Le premier mandat de Wolfram Weimer : un bilan contrasté

Une perte de confiance au sein de la culture allemande

Wolfram Weimer, nouveau Kulturstaatsminister, a entamé son mandat avec des réserves considérables, qui se sont rapidement transformées en méfiance généralisée au sein de la scène culturelle allemande. En moins de 300 jours, il a réussi à s’aliéner de nombreux acteurs clés, y compris le secteur traditionnel du livre, marquant une rupture notable avec son prédécesseur, Bernd Neumann, qui avait su bâtir des ponts malgré ses propres controverses.

Éclats et controverses

Les tensions ont commencé à éclater, notamment à cause d’un incident lié aux prix des librairies, qui a suivi de près le tumulte autour de la Berlinale. Weimer a souvent contourné les controverses qu’il a lui-même suscitées, comme l’annulation de la remise publique des prix de livre ou sa brève participation à une réunion cruciale au Bundestag. Ces absences ont laissé planer un doute sur son engagement réel envers le secteur culturel.

Des positions fluctuantes

Wolfram Weimer a souvent semblé hésitant, notamment quand il s’agit de défendre l’intégrité de la culture. Par exemple, un certain malaise a été provoqué par la tentative d’exclure trois librairies de la liste des candidats aux prix, une initiative qui émanait du ministère de l’Intérieur. Weimer aurait dû offrir une défense robuste à ses jurés, mais il a plutôt agi comme si sa loyauté était davantage envers l’appareil politique qu’envers le milieu culturel.

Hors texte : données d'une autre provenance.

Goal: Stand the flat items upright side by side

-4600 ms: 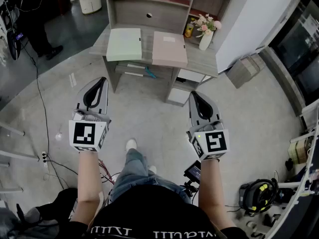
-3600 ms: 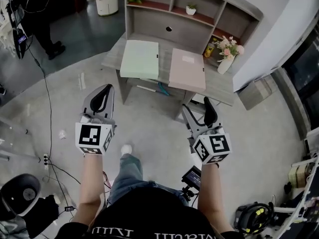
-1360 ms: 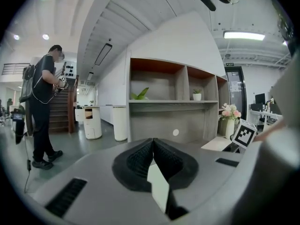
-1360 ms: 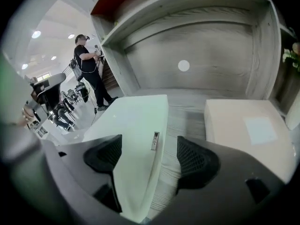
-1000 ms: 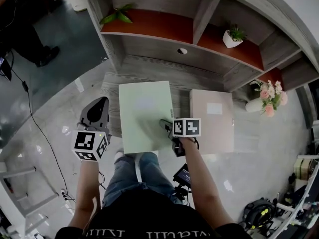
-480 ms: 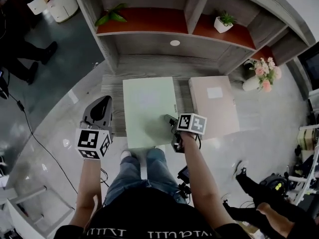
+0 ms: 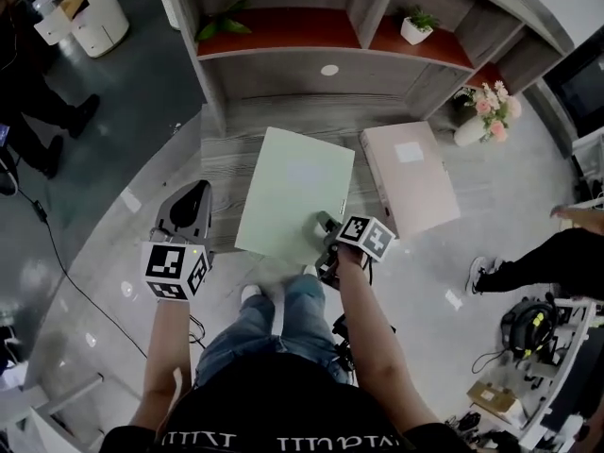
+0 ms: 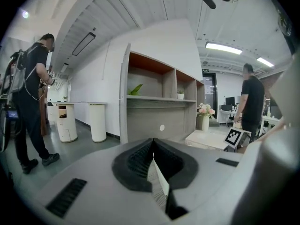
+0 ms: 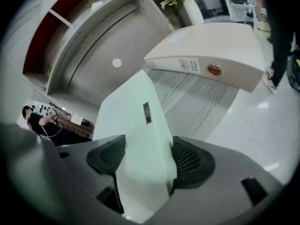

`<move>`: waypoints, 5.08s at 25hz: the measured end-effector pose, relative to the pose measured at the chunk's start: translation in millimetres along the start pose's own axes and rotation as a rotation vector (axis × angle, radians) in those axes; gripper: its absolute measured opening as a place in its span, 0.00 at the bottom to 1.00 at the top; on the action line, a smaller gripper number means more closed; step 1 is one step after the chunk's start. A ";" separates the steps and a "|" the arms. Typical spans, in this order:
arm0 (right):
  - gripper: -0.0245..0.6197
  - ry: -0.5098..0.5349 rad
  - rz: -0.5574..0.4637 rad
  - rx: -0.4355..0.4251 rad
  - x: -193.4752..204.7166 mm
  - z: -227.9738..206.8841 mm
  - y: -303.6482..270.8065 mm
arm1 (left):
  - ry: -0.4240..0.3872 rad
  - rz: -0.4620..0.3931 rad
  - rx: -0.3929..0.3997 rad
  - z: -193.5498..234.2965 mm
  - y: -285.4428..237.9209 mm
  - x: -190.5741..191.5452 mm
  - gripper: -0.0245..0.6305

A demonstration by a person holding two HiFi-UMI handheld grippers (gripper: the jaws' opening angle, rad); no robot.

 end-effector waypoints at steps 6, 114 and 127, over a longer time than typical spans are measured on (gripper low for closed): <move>0.55 -0.159 -0.118 0.034 31.6 4.0 8.1 | -0.017 -0.013 0.058 9.2 16.3 3.0 0.06; 0.61 1.321 0.380 0.316 -39.6 221.4 43.3 | 0.132 -0.132 -0.130 92.6 58.0 7.0 0.06; 0.49 1.209 0.613 0.336 -22.2 196.6 15.1 | 0.141 -0.113 -0.214 99.8 85.0 16.3 0.06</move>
Point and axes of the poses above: the fingertips, and each gripper's own axes: y backward along the fingers, z to its left, x out of its underside, the point moved 1 cm from there along y, backward along the fingers, and after that the axes turned 3 degrees about -y, right-handed, at the moved point
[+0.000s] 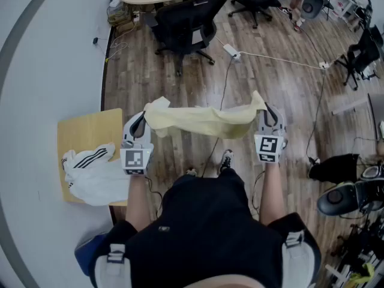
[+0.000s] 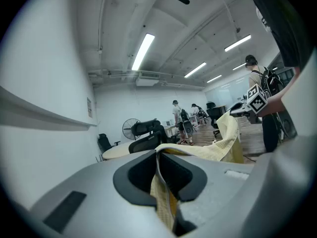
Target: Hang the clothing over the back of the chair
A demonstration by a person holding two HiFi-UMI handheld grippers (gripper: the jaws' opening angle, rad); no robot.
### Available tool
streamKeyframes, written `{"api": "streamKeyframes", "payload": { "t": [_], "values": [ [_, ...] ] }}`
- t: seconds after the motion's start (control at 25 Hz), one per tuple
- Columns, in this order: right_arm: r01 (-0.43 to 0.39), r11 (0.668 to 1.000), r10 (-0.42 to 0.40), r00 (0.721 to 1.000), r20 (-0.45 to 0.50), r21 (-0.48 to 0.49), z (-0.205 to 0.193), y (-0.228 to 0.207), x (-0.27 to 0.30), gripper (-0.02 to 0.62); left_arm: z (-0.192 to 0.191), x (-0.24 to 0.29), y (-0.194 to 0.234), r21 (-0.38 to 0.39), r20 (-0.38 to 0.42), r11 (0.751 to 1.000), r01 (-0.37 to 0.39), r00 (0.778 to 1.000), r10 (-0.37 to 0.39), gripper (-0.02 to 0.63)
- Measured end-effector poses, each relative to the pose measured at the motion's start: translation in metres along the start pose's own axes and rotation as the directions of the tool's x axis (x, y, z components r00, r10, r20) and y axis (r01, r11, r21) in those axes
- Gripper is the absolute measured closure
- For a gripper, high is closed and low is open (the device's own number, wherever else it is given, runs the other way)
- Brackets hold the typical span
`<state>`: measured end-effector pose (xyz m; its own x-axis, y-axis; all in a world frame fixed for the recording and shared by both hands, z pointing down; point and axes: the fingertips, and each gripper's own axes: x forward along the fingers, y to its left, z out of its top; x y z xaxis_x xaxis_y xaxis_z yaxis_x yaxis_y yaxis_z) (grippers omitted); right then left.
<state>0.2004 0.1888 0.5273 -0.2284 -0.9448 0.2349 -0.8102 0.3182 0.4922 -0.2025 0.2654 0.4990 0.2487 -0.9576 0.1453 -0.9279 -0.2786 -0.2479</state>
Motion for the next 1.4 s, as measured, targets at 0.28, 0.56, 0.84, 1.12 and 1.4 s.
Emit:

La comparaison avec Bernd Neumann

Contrairement à Neumann, qui, malgré ses lacunes oratoires, avait établi une solide réputation politique, Weimer semble se perdre dans un style flamboyant et des déclarations audacieuses qui flirtent avec la rhétorique sans substance. Sa gestion des projets culturels, tels que le musée d’art moderne à Berlin, semble davantage préoccupée par l’image publique que par la réalité économique, compromettant ainsi la confiance des contribuables.

Un panorama culturel en crise

Il serait simpliste de blâmer uniquement Weimer pour la crise culturelle actuelle. Le paysage politique allemand manque de figures solides en matière de culture, rendant difficile la mise en œuvre de stratégies durables. À mesure que les institutions culturelles deviennent plus prudentes, le besoin d’un leadership fort et visionnaire se fait de plus en plus pressant. Le secteur culturel a besoin de quelqu’un qui comprenne non seulement les enjeux de première ligne, mais qui ait également une connaissance approfondie du fonctionnement interne de ces institutions.

Conclusion

Après un an à la tête du ministère de la culture, Wolfram Weimer a suscité des interrogations sur sa capacité à rassembler et à représenter la diversité du paysage culturel allemand. Ses absences, son manque de défense proactive pour le secteur et son inconsistance font de son mandat un sujet de débat fervent. Franchira-t-il les barrières nécessaires pour regagner la confiance du milieu culturel, ou son mandat passera-t-il à la postérité comme un exemple de ce qu’il ne faut pas faire ? Le temps seul nous le dira.